DESCRIPTION OF THE TASK. Copy out all lines from the material that contain the string "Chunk".

MATERIAL SUPPLIED.
━━━━━━━━━━
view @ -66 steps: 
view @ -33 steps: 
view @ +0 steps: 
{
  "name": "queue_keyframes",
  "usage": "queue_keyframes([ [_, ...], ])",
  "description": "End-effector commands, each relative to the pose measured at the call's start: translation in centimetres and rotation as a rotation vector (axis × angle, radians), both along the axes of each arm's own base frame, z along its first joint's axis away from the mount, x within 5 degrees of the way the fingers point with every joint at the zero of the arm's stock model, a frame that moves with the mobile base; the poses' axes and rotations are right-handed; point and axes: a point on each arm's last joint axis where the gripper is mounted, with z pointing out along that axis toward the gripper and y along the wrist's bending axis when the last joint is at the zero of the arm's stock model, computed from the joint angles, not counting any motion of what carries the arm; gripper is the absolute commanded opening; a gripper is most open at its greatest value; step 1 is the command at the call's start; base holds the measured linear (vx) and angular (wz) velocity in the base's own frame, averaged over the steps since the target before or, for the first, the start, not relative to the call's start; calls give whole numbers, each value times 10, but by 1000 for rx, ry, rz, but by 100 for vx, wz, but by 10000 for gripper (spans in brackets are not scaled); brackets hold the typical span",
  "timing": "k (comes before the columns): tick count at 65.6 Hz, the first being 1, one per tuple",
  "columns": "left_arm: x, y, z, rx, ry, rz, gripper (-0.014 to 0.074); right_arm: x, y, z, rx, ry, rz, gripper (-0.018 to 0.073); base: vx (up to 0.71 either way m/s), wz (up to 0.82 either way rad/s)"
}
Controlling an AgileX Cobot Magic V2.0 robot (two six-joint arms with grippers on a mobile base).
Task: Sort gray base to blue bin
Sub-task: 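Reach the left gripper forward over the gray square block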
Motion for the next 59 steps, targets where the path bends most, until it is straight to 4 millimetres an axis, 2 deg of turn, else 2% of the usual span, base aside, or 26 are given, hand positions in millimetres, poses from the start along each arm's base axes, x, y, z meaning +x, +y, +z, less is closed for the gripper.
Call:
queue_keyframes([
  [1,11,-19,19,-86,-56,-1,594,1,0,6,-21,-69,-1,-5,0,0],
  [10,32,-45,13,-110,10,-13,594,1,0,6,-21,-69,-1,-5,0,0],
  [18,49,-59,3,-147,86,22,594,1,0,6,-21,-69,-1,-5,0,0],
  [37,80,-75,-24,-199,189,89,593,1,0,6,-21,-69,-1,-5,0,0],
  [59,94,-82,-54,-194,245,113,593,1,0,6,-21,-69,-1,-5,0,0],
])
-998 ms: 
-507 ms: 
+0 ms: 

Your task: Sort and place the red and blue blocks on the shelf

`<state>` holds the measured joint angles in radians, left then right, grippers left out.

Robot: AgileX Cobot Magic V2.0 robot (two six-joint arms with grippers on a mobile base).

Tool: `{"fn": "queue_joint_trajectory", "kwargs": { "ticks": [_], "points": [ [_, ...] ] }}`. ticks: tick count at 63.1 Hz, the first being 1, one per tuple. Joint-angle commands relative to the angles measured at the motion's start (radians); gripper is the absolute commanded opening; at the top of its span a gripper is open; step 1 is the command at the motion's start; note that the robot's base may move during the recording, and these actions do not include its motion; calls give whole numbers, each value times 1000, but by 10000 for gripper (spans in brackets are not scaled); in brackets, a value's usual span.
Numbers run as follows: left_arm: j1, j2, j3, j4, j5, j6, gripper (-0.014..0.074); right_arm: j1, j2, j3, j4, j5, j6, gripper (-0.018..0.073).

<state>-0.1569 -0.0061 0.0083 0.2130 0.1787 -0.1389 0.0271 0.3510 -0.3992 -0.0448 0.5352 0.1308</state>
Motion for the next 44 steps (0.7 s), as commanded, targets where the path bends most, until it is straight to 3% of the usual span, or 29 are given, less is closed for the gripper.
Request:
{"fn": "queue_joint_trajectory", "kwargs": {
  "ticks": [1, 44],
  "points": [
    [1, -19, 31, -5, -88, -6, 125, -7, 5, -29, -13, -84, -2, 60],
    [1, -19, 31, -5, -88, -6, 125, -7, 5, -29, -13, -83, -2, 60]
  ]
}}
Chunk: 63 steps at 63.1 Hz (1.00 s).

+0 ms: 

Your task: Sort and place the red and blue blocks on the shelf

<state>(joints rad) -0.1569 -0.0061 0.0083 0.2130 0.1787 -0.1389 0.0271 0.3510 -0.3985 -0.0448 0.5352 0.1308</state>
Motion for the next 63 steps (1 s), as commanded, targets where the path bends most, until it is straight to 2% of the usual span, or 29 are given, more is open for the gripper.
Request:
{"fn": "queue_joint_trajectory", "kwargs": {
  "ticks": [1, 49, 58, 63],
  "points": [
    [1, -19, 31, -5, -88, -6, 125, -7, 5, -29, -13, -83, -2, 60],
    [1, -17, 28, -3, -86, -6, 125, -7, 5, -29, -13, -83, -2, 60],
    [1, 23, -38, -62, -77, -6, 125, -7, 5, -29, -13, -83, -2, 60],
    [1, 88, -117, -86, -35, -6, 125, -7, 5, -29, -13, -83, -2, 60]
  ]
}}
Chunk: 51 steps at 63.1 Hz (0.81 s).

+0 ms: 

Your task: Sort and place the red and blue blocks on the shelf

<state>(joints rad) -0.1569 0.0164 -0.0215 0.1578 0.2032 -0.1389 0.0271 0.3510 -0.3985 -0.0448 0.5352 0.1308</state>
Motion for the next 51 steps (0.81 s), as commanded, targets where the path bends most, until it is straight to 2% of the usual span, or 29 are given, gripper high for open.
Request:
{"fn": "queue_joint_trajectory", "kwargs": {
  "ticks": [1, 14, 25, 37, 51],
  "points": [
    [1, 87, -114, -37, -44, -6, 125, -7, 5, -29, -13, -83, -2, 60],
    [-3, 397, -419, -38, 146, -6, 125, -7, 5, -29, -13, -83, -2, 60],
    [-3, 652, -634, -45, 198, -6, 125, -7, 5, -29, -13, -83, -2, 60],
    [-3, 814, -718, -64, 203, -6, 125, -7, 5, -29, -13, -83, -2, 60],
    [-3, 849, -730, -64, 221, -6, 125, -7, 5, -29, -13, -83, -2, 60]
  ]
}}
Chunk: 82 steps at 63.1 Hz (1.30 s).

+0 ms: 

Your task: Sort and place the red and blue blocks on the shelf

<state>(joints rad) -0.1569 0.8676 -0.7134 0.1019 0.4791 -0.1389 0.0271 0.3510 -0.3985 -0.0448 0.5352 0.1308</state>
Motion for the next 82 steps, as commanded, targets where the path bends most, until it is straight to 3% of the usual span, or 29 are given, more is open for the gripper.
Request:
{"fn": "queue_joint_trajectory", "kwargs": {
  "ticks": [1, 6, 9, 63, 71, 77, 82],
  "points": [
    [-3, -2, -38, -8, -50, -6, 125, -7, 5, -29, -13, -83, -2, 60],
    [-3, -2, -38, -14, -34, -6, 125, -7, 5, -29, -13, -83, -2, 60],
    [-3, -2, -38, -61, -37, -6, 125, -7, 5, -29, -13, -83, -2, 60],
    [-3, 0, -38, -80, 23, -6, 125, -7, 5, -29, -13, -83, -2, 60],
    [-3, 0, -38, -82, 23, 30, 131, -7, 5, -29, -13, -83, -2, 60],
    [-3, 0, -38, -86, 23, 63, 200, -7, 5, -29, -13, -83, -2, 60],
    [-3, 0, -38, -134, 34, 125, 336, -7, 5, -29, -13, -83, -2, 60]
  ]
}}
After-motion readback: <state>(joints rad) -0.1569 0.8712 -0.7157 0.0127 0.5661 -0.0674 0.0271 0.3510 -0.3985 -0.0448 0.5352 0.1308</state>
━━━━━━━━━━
REPLY.
Chunk: 63 steps at 63.1 Hz (1.00 s).
Chunk: 51 steps at 63.1 Hz (0.81 s).
Chunk: 82 steps at 63.1 Hz (1.30 s).

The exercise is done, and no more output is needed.